_Directions:_
Give back the full data, retyped precisely.

_Material to process:_
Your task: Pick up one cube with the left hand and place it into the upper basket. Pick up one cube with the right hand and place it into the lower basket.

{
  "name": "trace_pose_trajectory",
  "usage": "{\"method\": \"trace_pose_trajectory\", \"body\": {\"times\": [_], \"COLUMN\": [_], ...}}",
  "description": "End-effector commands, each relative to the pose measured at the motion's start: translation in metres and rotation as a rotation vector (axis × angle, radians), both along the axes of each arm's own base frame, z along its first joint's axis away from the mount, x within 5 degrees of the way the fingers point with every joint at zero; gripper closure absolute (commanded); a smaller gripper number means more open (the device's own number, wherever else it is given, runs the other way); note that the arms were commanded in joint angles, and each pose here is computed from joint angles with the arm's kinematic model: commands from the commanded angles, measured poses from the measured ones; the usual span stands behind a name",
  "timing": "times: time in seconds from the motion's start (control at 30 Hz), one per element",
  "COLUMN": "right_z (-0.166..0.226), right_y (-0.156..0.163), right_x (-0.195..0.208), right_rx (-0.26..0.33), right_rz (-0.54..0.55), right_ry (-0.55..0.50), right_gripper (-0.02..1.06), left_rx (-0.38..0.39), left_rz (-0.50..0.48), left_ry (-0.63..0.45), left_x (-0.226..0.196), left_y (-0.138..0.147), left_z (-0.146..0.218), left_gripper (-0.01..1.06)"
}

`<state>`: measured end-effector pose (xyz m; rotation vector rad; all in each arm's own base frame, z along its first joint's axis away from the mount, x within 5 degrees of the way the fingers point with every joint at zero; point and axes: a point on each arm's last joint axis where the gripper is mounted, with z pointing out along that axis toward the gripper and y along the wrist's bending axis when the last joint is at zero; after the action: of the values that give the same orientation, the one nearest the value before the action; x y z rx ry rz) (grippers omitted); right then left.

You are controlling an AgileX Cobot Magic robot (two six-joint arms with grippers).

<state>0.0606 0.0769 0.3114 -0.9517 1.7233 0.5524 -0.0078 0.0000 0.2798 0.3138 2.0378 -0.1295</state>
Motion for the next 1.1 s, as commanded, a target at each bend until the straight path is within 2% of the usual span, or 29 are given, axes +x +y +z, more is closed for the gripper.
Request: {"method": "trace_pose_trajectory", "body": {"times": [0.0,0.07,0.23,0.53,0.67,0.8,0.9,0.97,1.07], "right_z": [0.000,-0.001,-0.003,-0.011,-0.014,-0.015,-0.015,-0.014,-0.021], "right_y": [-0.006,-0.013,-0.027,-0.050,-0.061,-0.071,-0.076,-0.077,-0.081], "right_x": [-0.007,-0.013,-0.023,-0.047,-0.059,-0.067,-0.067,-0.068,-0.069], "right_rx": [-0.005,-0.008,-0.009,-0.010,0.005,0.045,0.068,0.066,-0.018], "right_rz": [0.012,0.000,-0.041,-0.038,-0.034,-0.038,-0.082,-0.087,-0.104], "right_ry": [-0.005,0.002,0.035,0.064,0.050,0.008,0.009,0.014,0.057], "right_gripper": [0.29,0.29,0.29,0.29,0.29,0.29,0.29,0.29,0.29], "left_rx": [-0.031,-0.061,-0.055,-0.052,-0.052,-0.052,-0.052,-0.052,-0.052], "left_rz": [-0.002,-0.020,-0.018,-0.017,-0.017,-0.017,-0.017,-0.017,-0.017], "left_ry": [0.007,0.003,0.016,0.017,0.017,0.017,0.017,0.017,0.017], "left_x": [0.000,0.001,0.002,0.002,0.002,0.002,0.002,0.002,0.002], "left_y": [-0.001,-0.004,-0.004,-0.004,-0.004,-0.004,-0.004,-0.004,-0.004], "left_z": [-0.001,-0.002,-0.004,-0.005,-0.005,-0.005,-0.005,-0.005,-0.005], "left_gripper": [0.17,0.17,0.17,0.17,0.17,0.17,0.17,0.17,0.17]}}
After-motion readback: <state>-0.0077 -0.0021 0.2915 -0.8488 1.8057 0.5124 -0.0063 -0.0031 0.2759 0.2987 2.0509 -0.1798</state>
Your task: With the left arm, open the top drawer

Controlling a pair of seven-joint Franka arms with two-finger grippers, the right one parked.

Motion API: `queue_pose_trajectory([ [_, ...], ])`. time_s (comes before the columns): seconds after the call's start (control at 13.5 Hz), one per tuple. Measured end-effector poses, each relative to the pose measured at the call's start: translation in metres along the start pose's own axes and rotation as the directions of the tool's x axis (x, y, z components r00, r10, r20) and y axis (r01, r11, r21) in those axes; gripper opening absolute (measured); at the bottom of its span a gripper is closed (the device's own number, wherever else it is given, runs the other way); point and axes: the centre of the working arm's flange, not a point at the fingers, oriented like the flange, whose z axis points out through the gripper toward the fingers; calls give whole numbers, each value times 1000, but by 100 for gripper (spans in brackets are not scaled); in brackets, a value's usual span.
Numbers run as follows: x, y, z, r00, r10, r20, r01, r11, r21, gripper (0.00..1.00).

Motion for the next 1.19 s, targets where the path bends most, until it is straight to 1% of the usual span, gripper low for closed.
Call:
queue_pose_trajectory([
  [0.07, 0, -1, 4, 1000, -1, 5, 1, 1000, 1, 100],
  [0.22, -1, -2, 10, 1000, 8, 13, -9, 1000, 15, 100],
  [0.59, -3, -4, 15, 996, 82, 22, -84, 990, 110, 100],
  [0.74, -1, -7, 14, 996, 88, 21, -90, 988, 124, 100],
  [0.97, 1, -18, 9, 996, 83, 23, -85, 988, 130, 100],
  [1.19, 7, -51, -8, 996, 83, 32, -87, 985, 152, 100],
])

_Solution:_
Your task: Pick up one cube with the left hand and place it into the upper basket. Pick up one cube with the right hand and place it into the lower basket.

{
  "name": "trace_pose_trajectory",
  "usage": "{\"method\": \"trace_pose_trajectory\", \"body\": {\"times\": [_], \"COLUMN\": [_], ...}}",
  "description": "End-effector commands, each relative to the pose measured at the motion's start: translation in metres and rotation as a rotation vector (axis × angle, radians), both along the axes of each arm's own base frame, z along its first joint's axis away from the mount, x within 5 degrees of the way the fingers point with every joint at zero; gripper closure absolute (commanded); a smaller gripper number means more open (the device's own number, wherever else it is given, runs the other way); note that the arms were commanded in joint angles, and each pose here is computed from joint angles with the arm's kinematic model: commands from the commanded angles, measured poses from the measured ones; the usual span stands behind a name",
  "timing": "times: time in seconds from the motion's start (control at 30 Hz), one per element",
  "COLUMN": "right_z (-0.166..0.226), right_y (-0.156..0.163), right_x (-0.195..0.208), right_rx (-0.26..0.33), right_rz (-0.54..0.55), right_ry (-0.55..0.50), right_gripper (-0.02..1.06), left_rx (-0.38..0.39), left_rz (-0.50..0.48), left_ry (-0.63..0.45), left_x (-0.226..0.196), left_y (-0.138..0.147), left_z (-0.146..0.218), left_gripper (-0.01..1.06)"
}

`<state>`: measured end-effector pose (xyz m; rotation vector rad; all in each arm's own base frame, z along its first joint's axis away from the mount, x within 5 degrees of the way the fingers point with every joint at zero; point and axes: a point on each arm's last joint axis where the gripper is mounted, with z pointing out along that axis toward the gripper and y along the wrist's bending axis when the last joint is at zero; after the action: of the values that give the same orientation, the one nearest the value before the action; x y z rx ry rz) (grippers omitted); right then left.

You are controlling an AgileX Cobot Magic robot (two six-joint arms with grippers).

<state>0.0606 0.0769 0.3114 -0.9517 1.7233 0.5524 -0.0078 0.0000 0.2798 0.3138 2.0378 -0.1295</state>
Motion for the next 1.1 s, as commanded, a target at each bend until the straight path is within 2% of the usual span, or 29 are given, axes +x +y +z, more is closed for the gripper.
Request: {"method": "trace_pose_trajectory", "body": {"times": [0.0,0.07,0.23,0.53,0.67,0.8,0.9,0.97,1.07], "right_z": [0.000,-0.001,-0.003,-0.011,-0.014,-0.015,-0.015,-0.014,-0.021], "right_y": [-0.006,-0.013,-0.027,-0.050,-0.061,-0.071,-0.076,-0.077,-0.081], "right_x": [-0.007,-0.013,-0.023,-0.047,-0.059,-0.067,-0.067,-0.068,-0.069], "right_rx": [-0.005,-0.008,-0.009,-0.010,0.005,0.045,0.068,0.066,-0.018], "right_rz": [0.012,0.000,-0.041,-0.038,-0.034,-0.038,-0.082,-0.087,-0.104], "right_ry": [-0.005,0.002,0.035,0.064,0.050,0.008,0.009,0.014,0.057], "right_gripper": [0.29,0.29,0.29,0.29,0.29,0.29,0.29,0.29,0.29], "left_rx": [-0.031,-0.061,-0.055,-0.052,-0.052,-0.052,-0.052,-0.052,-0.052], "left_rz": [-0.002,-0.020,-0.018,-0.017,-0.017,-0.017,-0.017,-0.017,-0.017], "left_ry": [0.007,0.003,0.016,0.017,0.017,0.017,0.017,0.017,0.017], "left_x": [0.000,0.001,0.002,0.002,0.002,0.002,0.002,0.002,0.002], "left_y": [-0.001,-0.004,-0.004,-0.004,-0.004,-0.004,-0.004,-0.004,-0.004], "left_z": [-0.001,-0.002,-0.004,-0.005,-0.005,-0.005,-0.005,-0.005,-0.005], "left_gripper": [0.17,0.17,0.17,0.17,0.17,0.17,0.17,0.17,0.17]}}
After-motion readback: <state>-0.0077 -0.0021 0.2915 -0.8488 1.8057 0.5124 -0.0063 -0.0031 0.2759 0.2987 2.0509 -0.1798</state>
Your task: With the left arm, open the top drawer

Controlling a pair of seven-joint Franka arms with two-finger grippers, the right one parked.

Motion API: `queue_pose_trajectory([ [_, ...], ])`. time_s (comes before the columns): seconds after the call's start (control at 13.5 Hz), one per tuple. Measured end-effector poses, each relative to the pose measured at the call's start: translation in metres along the start pose's own axes and rotation as the directions of the tool's x axis (x, y, z components r00, r10, r20) and y axis (r01, r11, r21) in those axes; gripper opening absolute (measured); at the bottom of its span a gripper is closed (the device's own number, wherever else it is given, runs the other way); point and axes: the centre of the working arm's flange, not a point at the fingers, oriented like the flange, whose z axis points out through the gripper toward the fingers; calls give whole numbers, each value times 1000, but by 100 for gripper (spans in brackets are not scaled); in brackets, a value's usual span.
Numbers run as follows: x, y, z, r00, r10, r20, r01, r11, r21, gripper (0.00..1.00).

Motion for the next 1.19 s, targets where the path bends most, until it is straight to 1% of the usual span, gripper low for closed.
Call:
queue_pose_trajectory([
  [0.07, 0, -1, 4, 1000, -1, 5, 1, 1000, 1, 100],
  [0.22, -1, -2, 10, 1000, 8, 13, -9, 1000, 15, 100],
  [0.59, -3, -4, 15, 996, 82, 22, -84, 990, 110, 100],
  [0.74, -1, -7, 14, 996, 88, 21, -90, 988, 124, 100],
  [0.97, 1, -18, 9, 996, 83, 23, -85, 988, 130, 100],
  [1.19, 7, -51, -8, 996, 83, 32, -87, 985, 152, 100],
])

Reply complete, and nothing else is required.